| EXERCISE AIM |
Read through the listing and copy every line that contains the word "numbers".

| DATA SEGMENT |
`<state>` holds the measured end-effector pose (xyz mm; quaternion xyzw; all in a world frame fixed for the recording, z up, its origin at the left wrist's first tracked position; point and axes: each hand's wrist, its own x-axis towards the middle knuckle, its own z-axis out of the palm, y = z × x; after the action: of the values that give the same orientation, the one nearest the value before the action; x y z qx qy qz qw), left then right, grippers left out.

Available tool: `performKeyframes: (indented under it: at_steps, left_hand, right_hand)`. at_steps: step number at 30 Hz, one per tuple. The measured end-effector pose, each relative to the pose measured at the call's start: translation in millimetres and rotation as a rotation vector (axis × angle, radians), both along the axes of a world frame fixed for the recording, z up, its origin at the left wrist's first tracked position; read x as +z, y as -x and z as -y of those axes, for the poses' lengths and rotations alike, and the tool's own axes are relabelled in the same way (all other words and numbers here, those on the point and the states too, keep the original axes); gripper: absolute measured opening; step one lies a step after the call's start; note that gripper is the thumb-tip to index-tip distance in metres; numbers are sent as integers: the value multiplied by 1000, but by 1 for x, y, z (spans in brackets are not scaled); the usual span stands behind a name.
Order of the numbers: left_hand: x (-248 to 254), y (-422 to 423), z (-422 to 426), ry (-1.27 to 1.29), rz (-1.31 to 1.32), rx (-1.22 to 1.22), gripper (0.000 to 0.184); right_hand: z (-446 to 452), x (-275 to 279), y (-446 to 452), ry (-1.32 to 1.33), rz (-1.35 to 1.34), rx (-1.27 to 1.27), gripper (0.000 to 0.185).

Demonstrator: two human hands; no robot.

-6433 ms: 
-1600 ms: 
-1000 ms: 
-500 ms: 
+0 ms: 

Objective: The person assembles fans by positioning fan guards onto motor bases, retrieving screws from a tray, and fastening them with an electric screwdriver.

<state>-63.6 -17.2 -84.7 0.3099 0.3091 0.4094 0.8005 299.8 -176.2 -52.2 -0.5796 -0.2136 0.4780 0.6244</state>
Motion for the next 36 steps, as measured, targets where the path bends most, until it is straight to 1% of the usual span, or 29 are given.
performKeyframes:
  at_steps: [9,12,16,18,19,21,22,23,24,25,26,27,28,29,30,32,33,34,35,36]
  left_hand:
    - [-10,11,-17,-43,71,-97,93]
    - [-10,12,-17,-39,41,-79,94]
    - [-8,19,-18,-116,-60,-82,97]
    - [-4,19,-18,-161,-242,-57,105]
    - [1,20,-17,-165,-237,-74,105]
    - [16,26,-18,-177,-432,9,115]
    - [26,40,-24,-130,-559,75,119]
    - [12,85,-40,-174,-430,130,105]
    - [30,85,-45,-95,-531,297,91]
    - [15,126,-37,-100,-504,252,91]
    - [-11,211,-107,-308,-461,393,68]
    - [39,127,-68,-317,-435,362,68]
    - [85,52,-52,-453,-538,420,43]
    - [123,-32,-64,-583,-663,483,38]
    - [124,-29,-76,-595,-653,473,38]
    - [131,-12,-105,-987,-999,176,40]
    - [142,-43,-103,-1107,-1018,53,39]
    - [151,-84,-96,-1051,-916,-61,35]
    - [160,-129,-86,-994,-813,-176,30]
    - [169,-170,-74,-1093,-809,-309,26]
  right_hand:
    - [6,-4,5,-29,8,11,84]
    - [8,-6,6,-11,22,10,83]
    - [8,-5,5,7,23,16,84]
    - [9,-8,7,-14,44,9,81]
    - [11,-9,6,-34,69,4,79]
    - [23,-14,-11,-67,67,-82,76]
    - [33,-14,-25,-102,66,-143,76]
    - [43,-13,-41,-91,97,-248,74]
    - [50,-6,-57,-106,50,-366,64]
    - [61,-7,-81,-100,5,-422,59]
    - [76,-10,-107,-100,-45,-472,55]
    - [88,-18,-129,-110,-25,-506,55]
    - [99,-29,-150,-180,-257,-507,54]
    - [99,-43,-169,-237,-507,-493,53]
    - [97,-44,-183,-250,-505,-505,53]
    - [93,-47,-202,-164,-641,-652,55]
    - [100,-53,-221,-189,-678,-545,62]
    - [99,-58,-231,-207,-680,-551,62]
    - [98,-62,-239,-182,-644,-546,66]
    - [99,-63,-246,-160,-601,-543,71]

| YOUR SOLUTION |
Available tool: `performKeyframes: (indented under it: at_steps, left_hand, right_hand)`. at_steps: step number at 30 Hz, one per tuple. The measured end-effector pose, each relative to the pose measured at the call's start: translation in millimetres and rotation as a rotation vector (axis × angle, radians), both along the axes of a world frame fixed for the recording, z up, its origin at the left wrist's first tracked position; read x as +z, y as -x and z as -y of those axes, for the poses' lengths and rotations alike, and the tool's own axes are relabelled in the same way (all other words and numbers here, those on the point and the states too, keep the original axes); gripper: absolute measured opening; step one lies a step after the call's start; note that gripper is the thumb-tip to index-tip distance in metres; numbers are sent as integers: the value multiplied by 1000, but by 1 for x, y, z (spans in brackets are not scaled); the usual span stands behind a name.
Order of the numbers: left_hand: x (-248 to 254), y (-422 to 423), z (-422 to 426), ry (-1.27 to 1.29), rz (-1.31 to 1.32), rx (-1.22 to 1.22), gripper (0.000 to 0.184); right_hand: z (-446 to 452), x (-275 to 279), y (-446 to 452), ry (-1.32 to 1.33), rz (-1.35 to 1.34), rx (-1.27 to 1.27), gripper (0.000 to 0.185).

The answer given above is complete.